Java 如何调试资源路径加载或类加载程序?
我读到了一些在加载资源时遇到问题的人提出的问题。我遵循了他们的指示,虽然这些指示实际上不同,这意味着要么是错误的-我都试过了 我创建了enum,以便在需要时为我加载资源。它很长,但我会分享它,以防有人从谷歌来到这里,可以利用它:Java 如何调试资源路径加载或类加载程序?,java,netbeans,embedded-resource,Java,Netbeans,Embedded Resource,我读到了一些在加载资源时遇到问题的人提出的问题。我遵循了他们的指示,虽然这些指示实际上不同,这意味着要么是错误的-我都试过了 我创建了enum,以便在需要时为我加载资源。

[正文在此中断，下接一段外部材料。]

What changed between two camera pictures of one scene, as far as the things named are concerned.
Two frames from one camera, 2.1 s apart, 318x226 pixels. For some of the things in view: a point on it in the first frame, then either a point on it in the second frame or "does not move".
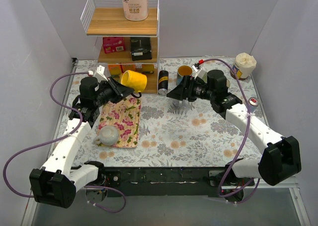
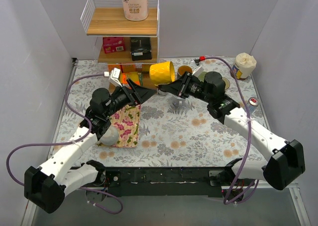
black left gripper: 114,89 to 132,92
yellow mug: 136,80 to 161,73
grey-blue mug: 179,104 does not move
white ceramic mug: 108,136 does not move
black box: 140,48 does not move
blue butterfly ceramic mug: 182,71 does not move
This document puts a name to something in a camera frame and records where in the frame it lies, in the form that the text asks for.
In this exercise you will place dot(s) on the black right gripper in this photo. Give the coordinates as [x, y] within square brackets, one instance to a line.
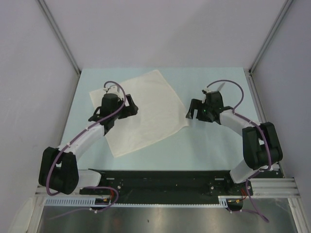
[195, 104]

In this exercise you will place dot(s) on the white cloth napkin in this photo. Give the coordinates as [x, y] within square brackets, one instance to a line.
[161, 114]

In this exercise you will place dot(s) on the aluminium frame post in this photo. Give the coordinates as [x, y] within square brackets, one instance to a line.
[58, 35]
[271, 34]

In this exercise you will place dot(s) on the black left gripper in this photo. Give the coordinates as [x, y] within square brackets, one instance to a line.
[129, 110]

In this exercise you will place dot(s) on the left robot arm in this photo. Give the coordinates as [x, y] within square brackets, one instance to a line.
[59, 171]

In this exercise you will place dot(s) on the aluminium right side rail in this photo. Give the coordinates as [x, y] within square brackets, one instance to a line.
[263, 121]

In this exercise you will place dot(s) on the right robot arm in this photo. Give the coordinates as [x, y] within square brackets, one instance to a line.
[239, 124]

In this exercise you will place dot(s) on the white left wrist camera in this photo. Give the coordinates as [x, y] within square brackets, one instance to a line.
[114, 89]

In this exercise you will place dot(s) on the left aluminium frame post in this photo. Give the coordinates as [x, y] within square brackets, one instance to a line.
[58, 35]

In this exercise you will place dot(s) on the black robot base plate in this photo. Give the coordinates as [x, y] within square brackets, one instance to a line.
[165, 199]

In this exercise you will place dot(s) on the right aluminium frame post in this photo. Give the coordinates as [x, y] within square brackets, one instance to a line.
[271, 34]

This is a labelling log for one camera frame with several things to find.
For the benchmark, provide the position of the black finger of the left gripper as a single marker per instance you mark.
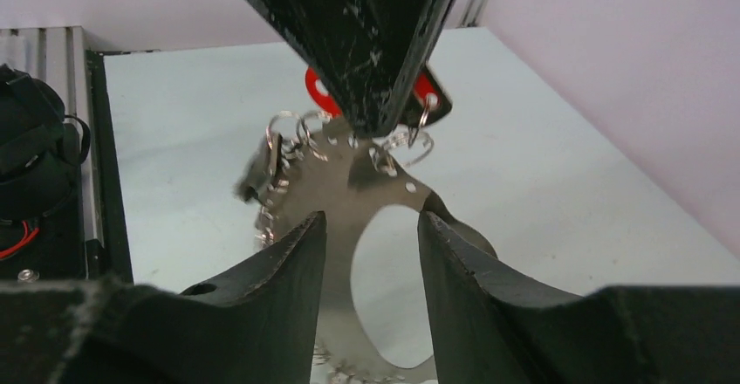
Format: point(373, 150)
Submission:
point(367, 53)

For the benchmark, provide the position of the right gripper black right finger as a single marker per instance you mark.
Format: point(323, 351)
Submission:
point(492, 324)

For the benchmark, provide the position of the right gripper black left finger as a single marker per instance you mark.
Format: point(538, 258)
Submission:
point(253, 323)

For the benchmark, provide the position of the red tagged key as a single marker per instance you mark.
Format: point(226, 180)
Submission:
point(427, 103)

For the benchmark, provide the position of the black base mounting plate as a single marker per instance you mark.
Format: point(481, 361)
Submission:
point(111, 211)

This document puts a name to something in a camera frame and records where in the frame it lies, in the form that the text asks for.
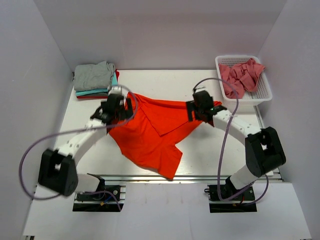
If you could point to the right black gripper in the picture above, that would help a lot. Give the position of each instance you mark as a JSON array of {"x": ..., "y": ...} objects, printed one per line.
[{"x": 191, "y": 106}]

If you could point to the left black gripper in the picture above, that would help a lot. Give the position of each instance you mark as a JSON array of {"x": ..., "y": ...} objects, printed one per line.
[{"x": 127, "y": 113}]

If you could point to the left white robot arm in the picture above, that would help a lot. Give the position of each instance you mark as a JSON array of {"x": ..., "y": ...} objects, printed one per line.
[{"x": 58, "y": 167}]

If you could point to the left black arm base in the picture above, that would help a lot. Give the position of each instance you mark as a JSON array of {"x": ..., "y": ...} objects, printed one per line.
[{"x": 108, "y": 198}]

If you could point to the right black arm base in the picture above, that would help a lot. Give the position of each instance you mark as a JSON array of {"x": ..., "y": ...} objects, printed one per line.
[{"x": 231, "y": 200}]

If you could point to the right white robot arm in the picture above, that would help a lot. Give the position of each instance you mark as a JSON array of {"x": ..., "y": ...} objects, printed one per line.
[{"x": 263, "y": 149}]

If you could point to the teal folded t-shirt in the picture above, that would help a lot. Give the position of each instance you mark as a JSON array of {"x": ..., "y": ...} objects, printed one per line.
[{"x": 100, "y": 92}]

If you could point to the red folded t-shirt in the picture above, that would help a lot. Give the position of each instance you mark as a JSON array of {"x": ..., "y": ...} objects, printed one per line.
[{"x": 117, "y": 74}]

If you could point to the grey folded t-shirt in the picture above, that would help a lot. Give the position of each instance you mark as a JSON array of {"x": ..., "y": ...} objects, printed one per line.
[{"x": 93, "y": 76}]

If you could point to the pink crumpled t-shirt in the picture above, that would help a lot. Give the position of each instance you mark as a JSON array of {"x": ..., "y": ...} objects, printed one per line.
[{"x": 242, "y": 77}]

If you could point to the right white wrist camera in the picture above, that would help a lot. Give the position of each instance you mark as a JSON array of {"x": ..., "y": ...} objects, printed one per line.
[{"x": 199, "y": 89}]

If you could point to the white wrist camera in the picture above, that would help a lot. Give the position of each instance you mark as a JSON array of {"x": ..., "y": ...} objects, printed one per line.
[
  {"x": 199, "y": 89},
  {"x": 115, "y": 90}
]

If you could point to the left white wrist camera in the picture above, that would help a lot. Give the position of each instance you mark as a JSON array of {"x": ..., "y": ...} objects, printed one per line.
[{"x": 115, "y": 90}]

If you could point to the aluminium table rail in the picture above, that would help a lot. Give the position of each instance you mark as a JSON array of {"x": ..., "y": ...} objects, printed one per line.
[{"x": 199, "y": 148}]

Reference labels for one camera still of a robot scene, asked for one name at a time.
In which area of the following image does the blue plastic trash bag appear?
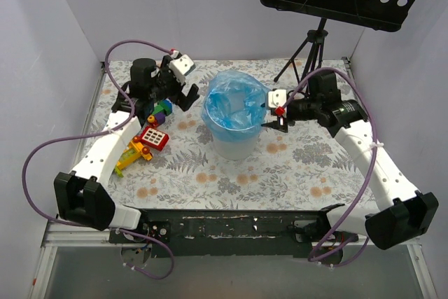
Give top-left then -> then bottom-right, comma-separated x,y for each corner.
201,70 -> 270,143

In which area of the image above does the white cylindrical trash bin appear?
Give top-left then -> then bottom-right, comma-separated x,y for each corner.
211,127 -> 260,160

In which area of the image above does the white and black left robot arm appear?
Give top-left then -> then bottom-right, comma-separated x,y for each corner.
54,53 -> 199,243

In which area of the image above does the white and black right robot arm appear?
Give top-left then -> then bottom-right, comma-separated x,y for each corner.
263,67 -> 439,250

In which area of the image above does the red toy phone block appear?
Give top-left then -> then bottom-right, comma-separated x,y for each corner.
139,126 -> 169,151

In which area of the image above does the colourful toy block pile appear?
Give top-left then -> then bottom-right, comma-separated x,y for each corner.
114,99 -> 172,177

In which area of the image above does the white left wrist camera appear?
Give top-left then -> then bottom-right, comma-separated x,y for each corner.
168,49 -> 195,85

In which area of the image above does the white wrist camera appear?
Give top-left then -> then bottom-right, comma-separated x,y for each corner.
265,89 -> 288,118
168,49 -> 195,85

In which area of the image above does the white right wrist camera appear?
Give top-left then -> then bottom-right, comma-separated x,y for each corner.
265,89 -> 288,118

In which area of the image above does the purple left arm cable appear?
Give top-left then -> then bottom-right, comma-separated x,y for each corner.
22,39 -> 176,281

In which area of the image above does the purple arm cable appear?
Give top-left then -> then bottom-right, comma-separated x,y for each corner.
281,67 -> 379,267
22,39 -> 176,281

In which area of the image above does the black scratched base plate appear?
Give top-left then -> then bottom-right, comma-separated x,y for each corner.
108,207 -> 360,258

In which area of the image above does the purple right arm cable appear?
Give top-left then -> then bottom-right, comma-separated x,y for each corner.
281,67 -> 379,267

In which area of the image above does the aluminium rail frame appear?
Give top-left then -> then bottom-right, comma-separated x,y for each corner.
27,60 -> 438,299

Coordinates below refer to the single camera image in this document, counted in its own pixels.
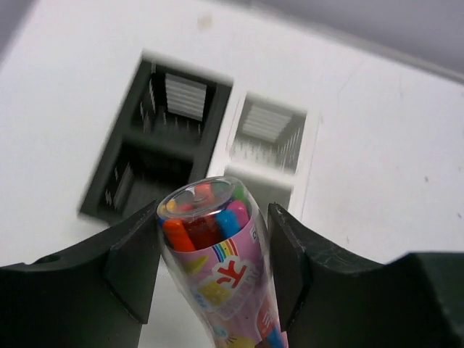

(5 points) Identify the white pen holder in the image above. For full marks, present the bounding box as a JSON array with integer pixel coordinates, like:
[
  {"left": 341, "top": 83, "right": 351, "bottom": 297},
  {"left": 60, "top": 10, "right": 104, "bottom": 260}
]
[{"left": 207, "top": 88, "right": 318, "bottom": 218}]

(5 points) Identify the black pen holder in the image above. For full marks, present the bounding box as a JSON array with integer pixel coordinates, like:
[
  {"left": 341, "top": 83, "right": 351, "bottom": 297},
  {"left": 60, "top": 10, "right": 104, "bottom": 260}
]
[{"left": 78, "top": 54, "right": 233, "bottom": 225}]

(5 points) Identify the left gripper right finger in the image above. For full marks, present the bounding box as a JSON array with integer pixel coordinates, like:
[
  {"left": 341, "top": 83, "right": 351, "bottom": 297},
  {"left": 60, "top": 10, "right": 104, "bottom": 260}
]
[{"left": 268, "top": 204, "right": 463, "bottom": 347}]

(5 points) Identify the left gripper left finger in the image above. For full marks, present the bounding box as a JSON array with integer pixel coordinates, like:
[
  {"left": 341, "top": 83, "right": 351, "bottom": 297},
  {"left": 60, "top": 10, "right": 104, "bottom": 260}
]
[{"left": 1, "top": 202, "right": 160, "bottom": 347}]

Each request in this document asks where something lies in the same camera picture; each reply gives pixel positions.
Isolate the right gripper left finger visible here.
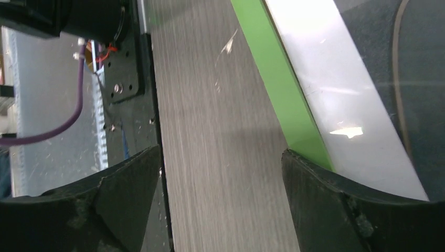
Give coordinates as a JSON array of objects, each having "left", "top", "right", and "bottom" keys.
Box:
[{"left": 1, "top": 146, "right": 161, "bottom": 251}]

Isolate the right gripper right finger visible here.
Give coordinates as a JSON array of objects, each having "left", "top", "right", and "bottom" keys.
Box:
[{"left": 281, "top": 149, "right": 444, "bottom": 251}]

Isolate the landscape photo print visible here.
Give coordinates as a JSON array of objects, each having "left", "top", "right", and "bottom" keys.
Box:
[{"left": 262, "top": 0, "right": 445, "bottom": 203}]

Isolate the wooden picture frame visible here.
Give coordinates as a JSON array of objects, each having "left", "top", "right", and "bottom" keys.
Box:
[{"left": 231, "top": 0, "right": 334, "bottom": 171}]

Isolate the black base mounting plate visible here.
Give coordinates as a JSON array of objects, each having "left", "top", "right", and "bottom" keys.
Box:
[{"left": 98, "top": 1, "right": 173, "bottom": 251}]

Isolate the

它很长,但我会分享它,以防有人从谷歌来到这里,可以利用它: package cz.autoclient.GUI; /** * Enum of resources used for GUI. These resources are packed in .jar and are for internal use. * Provi
package cz.autoclient.GUI;
/**
* Enum of resources used for GUI. These resources are packed in .jar and are for internal use.
* Provides lazy-loaded Image and ImageIcon for comfort.
* @author Jakub
*/
public enum ImageResources {
ICON("IconHighRes.png");
//So according to [this guy](https://stackoverflow.com/a/17007533/607407) I
// should enter classpath beginning with slash to make sure it's absolute path from
// the root of my .jar
public static final String basepath = "/cz/autoclient/resources/";
//Cache everything to have less letters to write
public static final ClassLoader loader = ImageResources.class.getClassLoader();
public static final Class leclass = ImageResources.class;
//String is immutable so it's ok to make it a public constant
public final String path;
//These will fill up on demand when needed
private ImageIcon icon;
private Image image = null;
//If image has failed, we'll not try to load it again and will return null straight away
private boolean image_failed = false;
//Constructor concatenates the individual path with the global path
ImageResources(String path) {
this.path = basepath+path;
}
/** Loads, or just retrieves from cache, the image.
* @return Image (not necesarily a BufferedImage) or null on failure
*/
public Image getImage() {
//Lazy load...
if(image==null) {
//Since the .jar is constant (it's packed) we can
//Remember the image is unavailable
if(image_failed)
return null;
//Use whatever is stored in Icon if we have it
if(icon!=null) {
image = icon.getImage();
}
//Load from .jar
else {
try {
image = ImageIO.read(leclass.getResourceAsStream("/images/grass.png"));
}
//While only IOException is reported it also can throw InvalidArgumentException
// when read() argument is null
catch(Exception e) {
image_failed = true;
}
}
}
return image;
}
}
可能会发生变化
由于此代码由于基路径无效而无法工作,因此我想知道一种通用方法,以找到为什么不加载资源以及类加载器在哪里
例如,当我从文件系统加载普通文件时遇到问题,我可以这样做:
File relativePath = new File("../my_test_image.png");
System.out.println(relativePath.getAbsolutePath());
我可以立即看到Java在看什么,我应该改变什么。如果我和其他人都知道利用资源实现这一目标的简单方法,那么就不需要问所有这些问题:
那么,有没有一种方法可以打印我的资源路径转换为什么
我尝试的是:
-打印当前路径:空
因此,您似乎总能通过以下语句获得当前路径:
System.out.println(" Path: \""+loader.getResource(".")+"\"");
对我来说,这给了:
Path: "file:/C:/... path to project .../PROJECT_NAME/target/test-classes/"
这是运行测试的测试类的路径,而不是为其创建的实际类装入器。我不认为这是一个bug。URLClassLoader-Thread.currentThread.getContextClassLoader.getURLs;对你不起作用?那会打印出很多maven依赖项。另外,结果实际上是文件系统绝对路径:leclass.getResourceAsStream/images/grass.png将尝试通过images包中leclass的classloader加载grass.png。包需要与leclass类位于同一目录或.jar中。对我来说,它不起作用,因为我运行的是在不同目录中运行的测试类Maven。但是图书馆如何处理这个问题呢?它们在测试类目录中运行没有问题。。。